If you intend to use a cross join, that is not clear from the old syntax. It is clear using the current ANSII standard.
It is much harder for the maintainer to see exactly which fields are part of the join or even which tables join together in what order using the implicit syntax. This means it might take more time to revise the queries. I have known very few people who, once they took the time to feel comfortable with the explicit join syntax, ever went back to the old way.
I've also noticed that some people who use these implicit joins don't actually understand how joins work and thus are getting incorrect results in their queries.
Honestly, would you use any other kind of code that was replaced with a better method 18 years ago?
Most people tend to find the JOIN syntax a bit clearer as to what is being joined to what. Additionally, it has the benefit of being a standard.
Personally, I "grew up" on WHEREs, but the more I use the JOIN syntax the more I'm starting to see how it's more clear.
Explicit joins convey intent, leaving the where clause to do the filtering. It is cleaner and it is standard, and you can do things such as left outer or right outer which is harder to do only with where.

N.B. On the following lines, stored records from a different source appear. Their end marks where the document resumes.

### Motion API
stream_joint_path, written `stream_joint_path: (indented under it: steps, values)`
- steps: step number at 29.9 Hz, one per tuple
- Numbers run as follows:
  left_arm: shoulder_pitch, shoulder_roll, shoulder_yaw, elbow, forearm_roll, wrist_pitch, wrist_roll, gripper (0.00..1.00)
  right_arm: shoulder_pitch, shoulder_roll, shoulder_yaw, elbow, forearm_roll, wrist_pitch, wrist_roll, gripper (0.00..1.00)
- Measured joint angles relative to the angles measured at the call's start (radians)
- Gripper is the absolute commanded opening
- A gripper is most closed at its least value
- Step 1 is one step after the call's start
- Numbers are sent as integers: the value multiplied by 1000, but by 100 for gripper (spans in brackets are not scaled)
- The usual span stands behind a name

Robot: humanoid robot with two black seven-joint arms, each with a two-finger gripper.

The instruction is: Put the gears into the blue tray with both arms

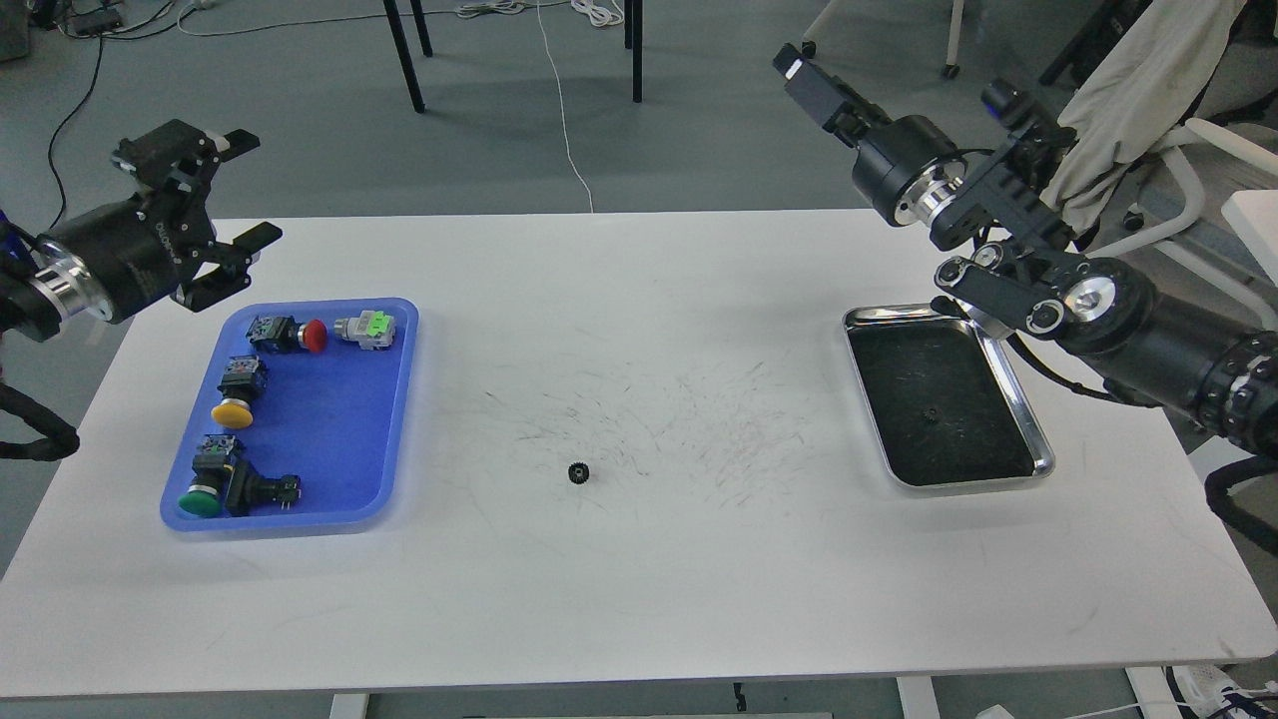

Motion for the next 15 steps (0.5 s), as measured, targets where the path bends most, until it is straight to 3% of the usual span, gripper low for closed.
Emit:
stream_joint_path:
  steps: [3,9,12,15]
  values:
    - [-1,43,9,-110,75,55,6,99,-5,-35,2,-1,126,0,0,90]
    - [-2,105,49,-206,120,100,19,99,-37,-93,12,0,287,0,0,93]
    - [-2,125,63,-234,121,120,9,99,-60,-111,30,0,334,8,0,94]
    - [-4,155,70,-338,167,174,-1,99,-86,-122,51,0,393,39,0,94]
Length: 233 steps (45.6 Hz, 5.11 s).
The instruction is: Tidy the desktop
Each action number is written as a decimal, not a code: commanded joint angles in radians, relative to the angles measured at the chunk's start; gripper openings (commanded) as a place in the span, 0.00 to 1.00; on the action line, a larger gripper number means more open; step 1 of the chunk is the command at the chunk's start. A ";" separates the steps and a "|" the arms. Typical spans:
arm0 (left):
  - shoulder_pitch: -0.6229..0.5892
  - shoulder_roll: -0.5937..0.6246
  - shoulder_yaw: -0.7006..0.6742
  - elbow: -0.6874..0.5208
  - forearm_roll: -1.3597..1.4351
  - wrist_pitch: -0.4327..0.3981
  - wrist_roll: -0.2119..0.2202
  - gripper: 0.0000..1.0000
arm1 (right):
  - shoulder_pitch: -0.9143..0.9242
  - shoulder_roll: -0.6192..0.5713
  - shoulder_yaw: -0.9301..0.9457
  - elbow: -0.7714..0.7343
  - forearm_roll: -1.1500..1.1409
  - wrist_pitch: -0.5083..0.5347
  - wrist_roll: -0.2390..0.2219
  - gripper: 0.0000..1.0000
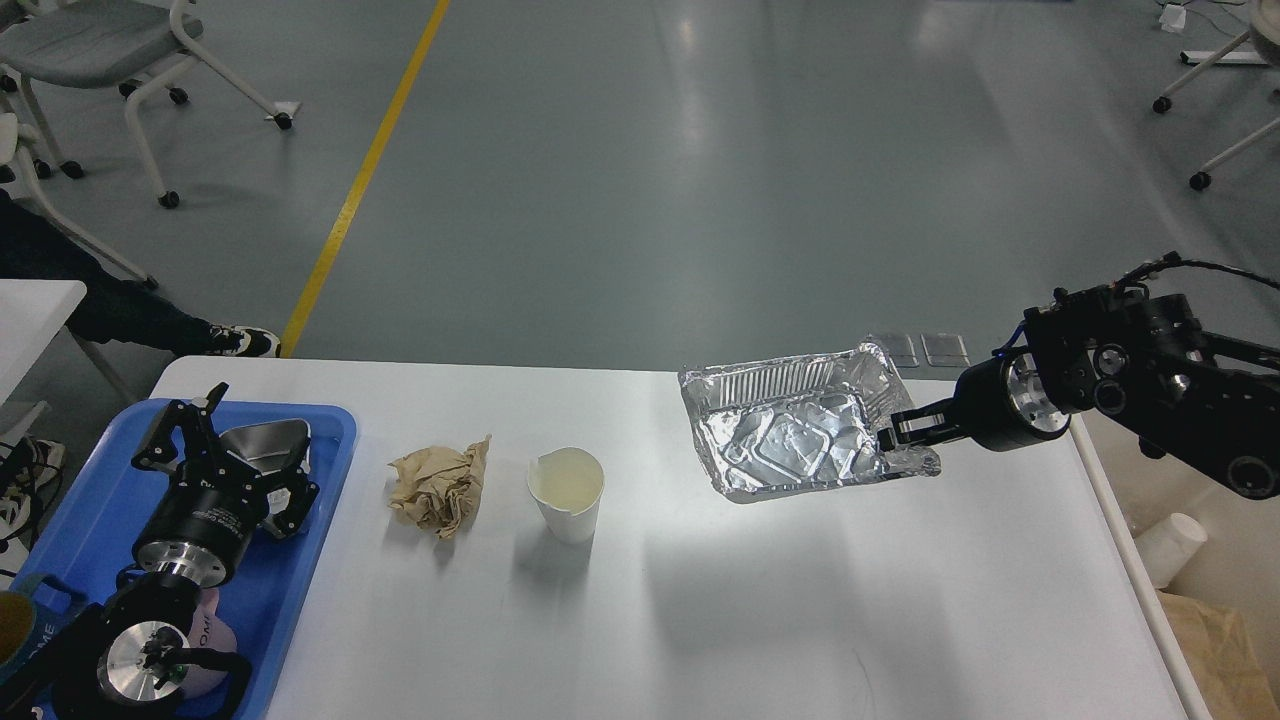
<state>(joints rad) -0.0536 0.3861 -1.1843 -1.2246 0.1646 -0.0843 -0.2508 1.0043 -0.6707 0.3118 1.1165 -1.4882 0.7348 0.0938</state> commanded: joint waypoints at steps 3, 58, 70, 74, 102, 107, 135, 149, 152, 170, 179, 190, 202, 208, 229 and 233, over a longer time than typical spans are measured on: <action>0.001 0.002 -0.003 -0.001 0.000 0.000 0.011 0.96 | 0.007 0.079 -0.011 -0.063 -0.003 0.002 0.001 0.00; -0.012 -0.013 -0.012 0.005 -0.040 0.023 0.077 0.97 | 0.145 0.335 -0.125 -0.231 0.006 0.006 0.000 0.00; -0.008 -0.007 -0.063 -0.001 -0.036 0.129 0.061 0.96 | 0.143 0.330 -0.123 -0.230 0.006 0.006 0.000 0.00; 0.003 -0.016 -0.100 -0.004 -0.036 0.153 0.053 0.95 | 0.142 0.330 -0.122 -0.230 0.006 0.005 -0.002 0.00; 0.017 0.334 0.153 -0.242 0.013 0.252 -0.018 0.96 | 0.135 0.329 -0.114 -0.228 0.006 -0.003 -0.002 0.00; 0.018 0.552 0.235 -0.317 0.013 0.245 -0.018 0.96 | 0.132 0.321 -0.112 -0.228 0.006 -0.003 -0.003 0.00; 0.014 1.201 0.453 -0.369 0.154 0.081 -0.021 0.96 | 0.126 0.318 -0.109 -0.230 0.006 -0.003 -0.003 0.00; -0.089 1.108 0.445 -0.366 0.371 0.055 0.033 0.96 | 0.119 0.316 -0.106 -0.230 0.006 -0.006 -0.003 0.00; -0.121 1.065 0.445 -0.365 0.380 0.054 0.094 0.96 | 0.119 0.318 -0.100 -0.228 0.009 -0.008 -0.002 0.00; -0.373 0.686 0.569 -0.268 0.627 -0.015 0.272 0.96 | 0.128 0.321 -0.091 -0.228 0.025 -0.006 -0.002 0.00; -0.572 0.548 0.784 -0.184 0.625 -0.012 0.266 0.96 | 0.120 0.321 -0.091 -0.230 0.023 -0.006 -0.002 0.00; -0.657 0.396 0.910 -0.148 0.624 -0.006 0.280 0.96 | 0.117 0.315 -0.091 -0.230 0.023 -0.006 -0.002 0.00; -0.718 0.295 1.012 -0.085 0.619 -0.005 0.311 0.96 | 0.111 0.307 -0.083 -0.228 0.023 -0.008 -0.002 0.00; -0.727 0.238 1.045 -0.033 0.618 -0.005 0.318 0.95 | 0.102 0.309 -0.077 -0.228 0.023 -0.008 -0.002 0.00; -0.733 0.033 1.068 0.114 0.612 -0.005 0.312 0.79 | 0.099 0.313 -0.069 -0.230 0.023 -0.009 -0.003 0.00; -0.733 0.030 1.083 0.122 0.610 -0.003 0.312 0.78 | 0.099 0.313 -0.069 -0.230 0.023 -0.009 -0.003 0.00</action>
<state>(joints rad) -0.7881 0.4265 -0.1158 -1.1158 0.7762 -0.0893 0.0615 1.1030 -0.3583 0.2423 0.8873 -1.4648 0.7257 0.0910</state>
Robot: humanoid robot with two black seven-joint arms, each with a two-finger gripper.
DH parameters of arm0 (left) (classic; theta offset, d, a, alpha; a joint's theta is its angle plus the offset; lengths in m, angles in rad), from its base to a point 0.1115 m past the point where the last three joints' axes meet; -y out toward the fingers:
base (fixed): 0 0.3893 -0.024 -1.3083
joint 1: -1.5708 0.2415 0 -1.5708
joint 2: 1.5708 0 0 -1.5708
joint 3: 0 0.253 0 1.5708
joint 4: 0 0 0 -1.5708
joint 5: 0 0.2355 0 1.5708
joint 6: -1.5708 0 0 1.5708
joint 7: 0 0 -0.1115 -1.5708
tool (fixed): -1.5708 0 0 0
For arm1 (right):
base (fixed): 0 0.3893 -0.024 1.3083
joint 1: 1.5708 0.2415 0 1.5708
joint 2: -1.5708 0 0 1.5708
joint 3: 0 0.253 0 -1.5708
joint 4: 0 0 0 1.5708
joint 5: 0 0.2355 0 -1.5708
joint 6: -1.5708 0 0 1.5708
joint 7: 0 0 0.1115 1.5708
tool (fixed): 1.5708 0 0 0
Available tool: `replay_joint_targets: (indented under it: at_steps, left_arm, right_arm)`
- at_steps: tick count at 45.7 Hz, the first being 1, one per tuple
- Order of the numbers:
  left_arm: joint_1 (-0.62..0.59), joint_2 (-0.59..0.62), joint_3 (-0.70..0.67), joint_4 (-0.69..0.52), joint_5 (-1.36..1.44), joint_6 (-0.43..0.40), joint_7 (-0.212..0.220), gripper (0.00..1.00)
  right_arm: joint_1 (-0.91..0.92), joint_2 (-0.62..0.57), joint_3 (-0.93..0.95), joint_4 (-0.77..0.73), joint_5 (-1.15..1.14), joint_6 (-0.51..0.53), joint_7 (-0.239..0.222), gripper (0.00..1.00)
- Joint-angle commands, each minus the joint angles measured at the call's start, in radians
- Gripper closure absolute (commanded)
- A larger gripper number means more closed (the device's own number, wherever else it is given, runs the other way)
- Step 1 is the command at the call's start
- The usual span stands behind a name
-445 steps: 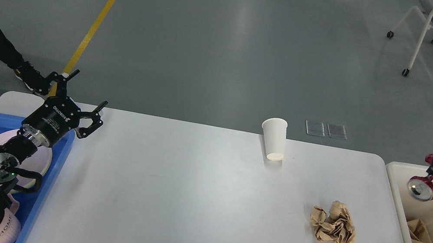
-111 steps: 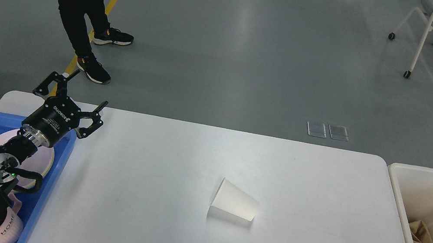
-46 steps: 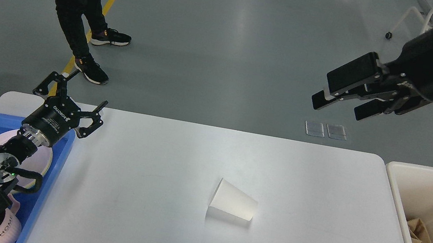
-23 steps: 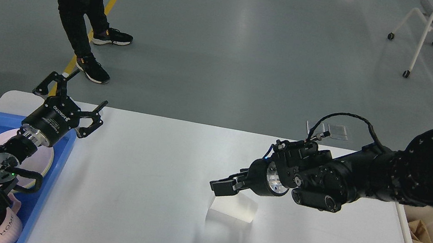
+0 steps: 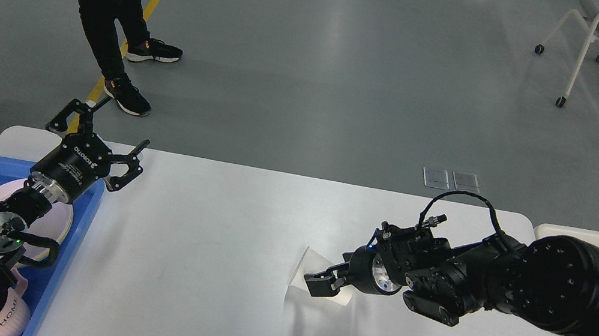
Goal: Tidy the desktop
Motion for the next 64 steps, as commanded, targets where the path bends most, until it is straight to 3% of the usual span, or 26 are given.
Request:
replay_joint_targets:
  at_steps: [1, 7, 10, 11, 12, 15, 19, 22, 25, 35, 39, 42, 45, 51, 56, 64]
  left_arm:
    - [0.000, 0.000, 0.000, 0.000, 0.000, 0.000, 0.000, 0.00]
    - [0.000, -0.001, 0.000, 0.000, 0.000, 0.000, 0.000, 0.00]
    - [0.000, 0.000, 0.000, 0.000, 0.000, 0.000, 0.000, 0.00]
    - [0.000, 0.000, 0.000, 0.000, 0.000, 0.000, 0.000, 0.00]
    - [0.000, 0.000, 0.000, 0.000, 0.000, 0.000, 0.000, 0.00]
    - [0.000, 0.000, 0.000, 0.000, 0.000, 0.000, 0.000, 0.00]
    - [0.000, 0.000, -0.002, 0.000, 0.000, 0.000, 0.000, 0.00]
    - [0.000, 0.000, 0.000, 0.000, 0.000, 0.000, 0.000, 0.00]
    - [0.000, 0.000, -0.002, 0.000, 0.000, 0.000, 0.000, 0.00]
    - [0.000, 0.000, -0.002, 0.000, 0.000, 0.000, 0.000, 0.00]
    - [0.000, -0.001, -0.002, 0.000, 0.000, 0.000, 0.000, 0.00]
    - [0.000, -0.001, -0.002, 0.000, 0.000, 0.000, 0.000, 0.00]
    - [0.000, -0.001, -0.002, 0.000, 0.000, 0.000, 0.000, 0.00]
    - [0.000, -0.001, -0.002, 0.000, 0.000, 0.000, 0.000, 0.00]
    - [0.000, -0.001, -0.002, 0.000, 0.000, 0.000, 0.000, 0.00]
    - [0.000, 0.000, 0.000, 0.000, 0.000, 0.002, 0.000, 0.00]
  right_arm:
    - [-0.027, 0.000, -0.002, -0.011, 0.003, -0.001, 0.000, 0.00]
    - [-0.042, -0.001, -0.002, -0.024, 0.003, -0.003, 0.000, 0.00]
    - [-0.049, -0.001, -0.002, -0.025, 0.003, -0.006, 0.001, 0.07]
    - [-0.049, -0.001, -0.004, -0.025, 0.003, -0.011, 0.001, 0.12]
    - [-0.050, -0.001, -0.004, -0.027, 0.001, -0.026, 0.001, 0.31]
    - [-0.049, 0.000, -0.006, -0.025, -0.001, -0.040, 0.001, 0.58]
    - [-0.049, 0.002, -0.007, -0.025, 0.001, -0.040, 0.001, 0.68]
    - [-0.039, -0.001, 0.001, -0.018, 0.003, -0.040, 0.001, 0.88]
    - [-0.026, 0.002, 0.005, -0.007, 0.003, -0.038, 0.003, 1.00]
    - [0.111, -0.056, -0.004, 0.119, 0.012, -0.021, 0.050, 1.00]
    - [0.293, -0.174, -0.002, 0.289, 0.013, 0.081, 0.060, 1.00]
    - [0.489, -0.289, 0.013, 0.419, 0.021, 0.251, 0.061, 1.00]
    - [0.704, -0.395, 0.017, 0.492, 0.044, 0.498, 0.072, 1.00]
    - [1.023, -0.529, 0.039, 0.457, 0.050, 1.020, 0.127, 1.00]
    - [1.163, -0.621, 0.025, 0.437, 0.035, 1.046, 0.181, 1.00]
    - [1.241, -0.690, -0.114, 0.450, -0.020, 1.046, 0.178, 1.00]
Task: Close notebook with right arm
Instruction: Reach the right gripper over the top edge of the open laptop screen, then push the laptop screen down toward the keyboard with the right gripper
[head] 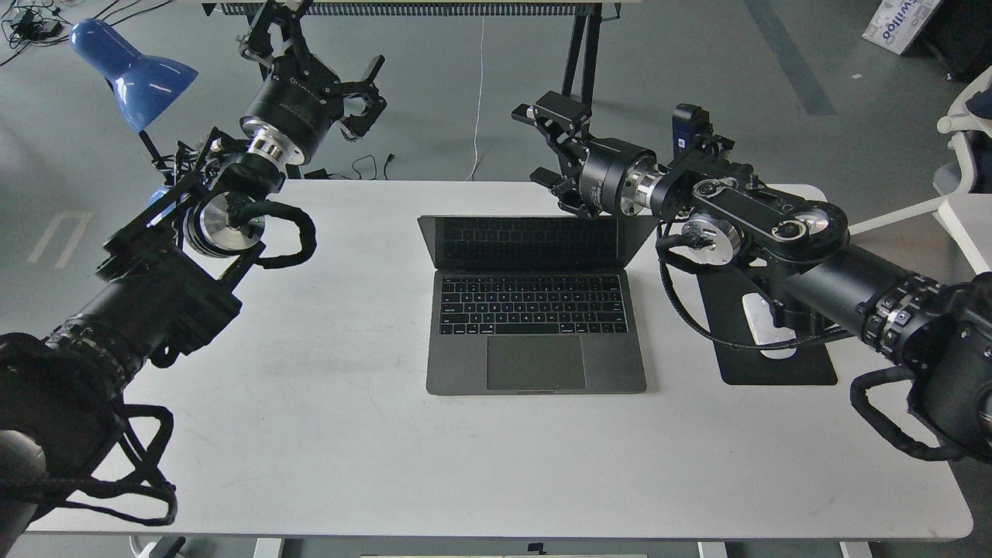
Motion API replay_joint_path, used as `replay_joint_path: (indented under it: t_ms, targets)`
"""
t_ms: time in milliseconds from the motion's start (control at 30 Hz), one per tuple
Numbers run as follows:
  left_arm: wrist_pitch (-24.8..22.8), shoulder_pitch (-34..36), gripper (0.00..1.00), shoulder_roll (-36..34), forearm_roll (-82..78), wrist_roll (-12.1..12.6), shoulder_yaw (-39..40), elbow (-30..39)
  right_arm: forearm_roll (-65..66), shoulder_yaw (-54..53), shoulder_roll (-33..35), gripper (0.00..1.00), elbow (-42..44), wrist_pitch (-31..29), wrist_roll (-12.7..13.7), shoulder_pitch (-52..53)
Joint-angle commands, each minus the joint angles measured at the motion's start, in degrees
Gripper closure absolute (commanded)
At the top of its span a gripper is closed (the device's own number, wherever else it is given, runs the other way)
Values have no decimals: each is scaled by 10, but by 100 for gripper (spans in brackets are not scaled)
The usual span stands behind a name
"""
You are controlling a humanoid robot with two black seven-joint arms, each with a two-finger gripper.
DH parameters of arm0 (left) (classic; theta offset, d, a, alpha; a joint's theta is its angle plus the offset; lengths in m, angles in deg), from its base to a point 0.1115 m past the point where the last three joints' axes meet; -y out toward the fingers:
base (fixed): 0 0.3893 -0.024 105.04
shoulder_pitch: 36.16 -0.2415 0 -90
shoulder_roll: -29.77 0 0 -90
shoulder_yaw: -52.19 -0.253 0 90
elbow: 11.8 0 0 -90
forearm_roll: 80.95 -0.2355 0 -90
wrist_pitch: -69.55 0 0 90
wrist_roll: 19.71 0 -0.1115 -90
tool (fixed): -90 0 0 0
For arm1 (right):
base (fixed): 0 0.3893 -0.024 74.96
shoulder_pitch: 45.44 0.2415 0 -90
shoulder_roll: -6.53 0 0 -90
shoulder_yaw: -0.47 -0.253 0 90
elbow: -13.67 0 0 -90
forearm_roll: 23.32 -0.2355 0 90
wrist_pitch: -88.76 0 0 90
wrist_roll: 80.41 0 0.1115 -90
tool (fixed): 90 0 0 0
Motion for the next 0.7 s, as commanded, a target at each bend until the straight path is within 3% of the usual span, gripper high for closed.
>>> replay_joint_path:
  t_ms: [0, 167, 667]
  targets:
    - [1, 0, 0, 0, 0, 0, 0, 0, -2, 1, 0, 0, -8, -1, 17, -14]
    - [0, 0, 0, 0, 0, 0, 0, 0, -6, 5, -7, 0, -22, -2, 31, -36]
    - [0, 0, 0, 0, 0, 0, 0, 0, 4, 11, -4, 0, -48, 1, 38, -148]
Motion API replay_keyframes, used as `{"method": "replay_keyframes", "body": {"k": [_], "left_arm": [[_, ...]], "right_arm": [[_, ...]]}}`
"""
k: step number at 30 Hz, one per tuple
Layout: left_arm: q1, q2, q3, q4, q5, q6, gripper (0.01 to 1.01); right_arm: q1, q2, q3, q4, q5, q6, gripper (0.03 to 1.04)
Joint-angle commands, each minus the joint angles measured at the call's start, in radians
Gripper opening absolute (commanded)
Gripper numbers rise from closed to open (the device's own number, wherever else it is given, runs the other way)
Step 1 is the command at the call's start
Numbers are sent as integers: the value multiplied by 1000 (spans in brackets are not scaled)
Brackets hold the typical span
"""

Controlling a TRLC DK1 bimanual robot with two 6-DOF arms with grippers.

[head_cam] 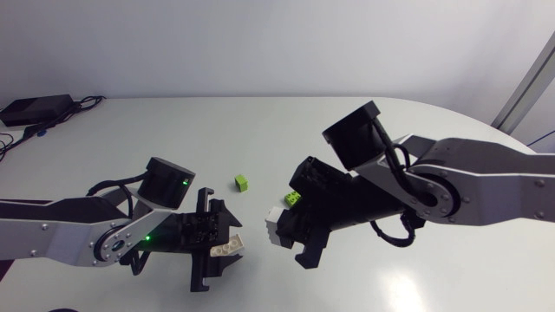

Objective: Disassemble duplo

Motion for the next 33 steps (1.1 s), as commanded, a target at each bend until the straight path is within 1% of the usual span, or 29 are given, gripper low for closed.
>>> {"method": "replay_keyframes", "body": {"k": [1, 2, 3, 4, 7, 9, 11, 17, 23, 27, 33], "left_arm": [[-9, 16, 18, 11, 13, -20, 936], [-9, 0, 19, 10, 18, -34, 949], [-7, -35, 22, 4, 47, -60, 962], [-3, -69, 38, -35, 86, -76, 962], [45, -147, 125, -225, 254, -88, 962], [82, -162, 191, -341, 376, -91, 962], [99, -164, 239, -421, 446, -82, 961], [106, -144, 285, -484, 527, -77, 959], [115, -67, 337, -619, 583, 27, 956], [143, -27, 395, -716, 650, 79, 954], [151, 20, 438, -757, 702, 84, 926]], "right_arm": [[8, -12, -34, -26, -22, 12, 272], [8, -15, -37, -26, -28, 8, 272], [8, -17, -40, -26, -36, 7, 272], [8, -18, -41, -26, -53, 4, 272], [-3, -21, -40, -27, -127, -1, 272], [-16, -24, -27, -44, -185, -5, 270], [-16, -30, -15, -61, -216, -8, 272], [-15, -61, 34, -121, -289, -5, 270], [-12, -92, 65, -158, -334, -1, 270], [-12, -95, 68, -156, -354, 7, 270], [-9, -93, 69, -132, -358, 24, 270]]}}
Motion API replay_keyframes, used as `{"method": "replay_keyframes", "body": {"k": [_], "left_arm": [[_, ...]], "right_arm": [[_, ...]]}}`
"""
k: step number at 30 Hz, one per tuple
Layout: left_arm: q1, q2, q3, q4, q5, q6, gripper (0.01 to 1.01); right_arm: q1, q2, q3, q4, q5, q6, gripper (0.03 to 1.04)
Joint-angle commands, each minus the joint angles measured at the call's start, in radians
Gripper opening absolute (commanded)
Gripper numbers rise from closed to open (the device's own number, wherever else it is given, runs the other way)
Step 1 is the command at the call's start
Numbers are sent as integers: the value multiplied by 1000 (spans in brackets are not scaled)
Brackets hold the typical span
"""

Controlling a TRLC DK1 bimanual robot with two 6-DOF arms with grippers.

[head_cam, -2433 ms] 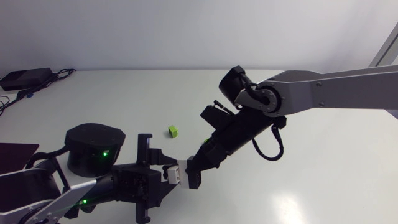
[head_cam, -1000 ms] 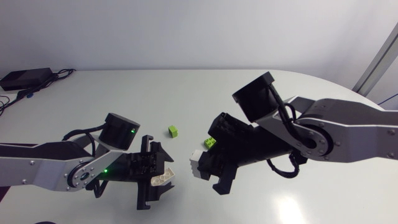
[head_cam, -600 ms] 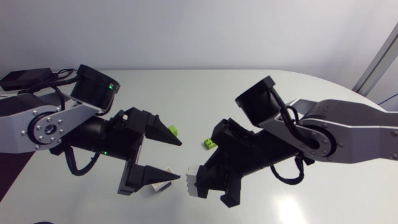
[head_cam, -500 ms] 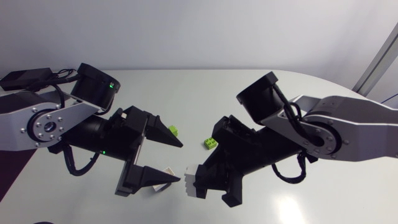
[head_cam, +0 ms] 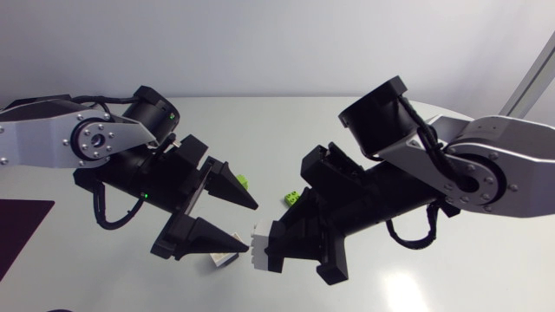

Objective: Disassemble duplo

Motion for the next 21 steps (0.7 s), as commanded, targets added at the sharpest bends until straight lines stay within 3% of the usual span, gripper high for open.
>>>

You can't use WHERE to combine two tables. What you can do though is to write:
SELECT * FROM A, B
WHERE ...
The comma here is equivalent to writing:
SELECT *
FROM A
CROSS JOIN B
WHERE ...
Would you write that? No - because it's not what you mean at all. You don't want a cross join, you want an INNER JOIN. But when you write comma, you're saying CROSS JOIN and that's confusing.
Actually you often need both "WHERE" and "JOIN".
"JOIN" is used to retrieve data from two tables - based ON the values of a common column. If you then want to further filter this result, use the WHERE clause.
For example, "LEFT JOIN" retrieves ALL rows from the left table, plus the matching rows from the right table. But that does not filter the records on any specific value or on other columns that are not part of the JOIN. Thus, if you want to further filter this result, specify the extra filters in the WHERE clause.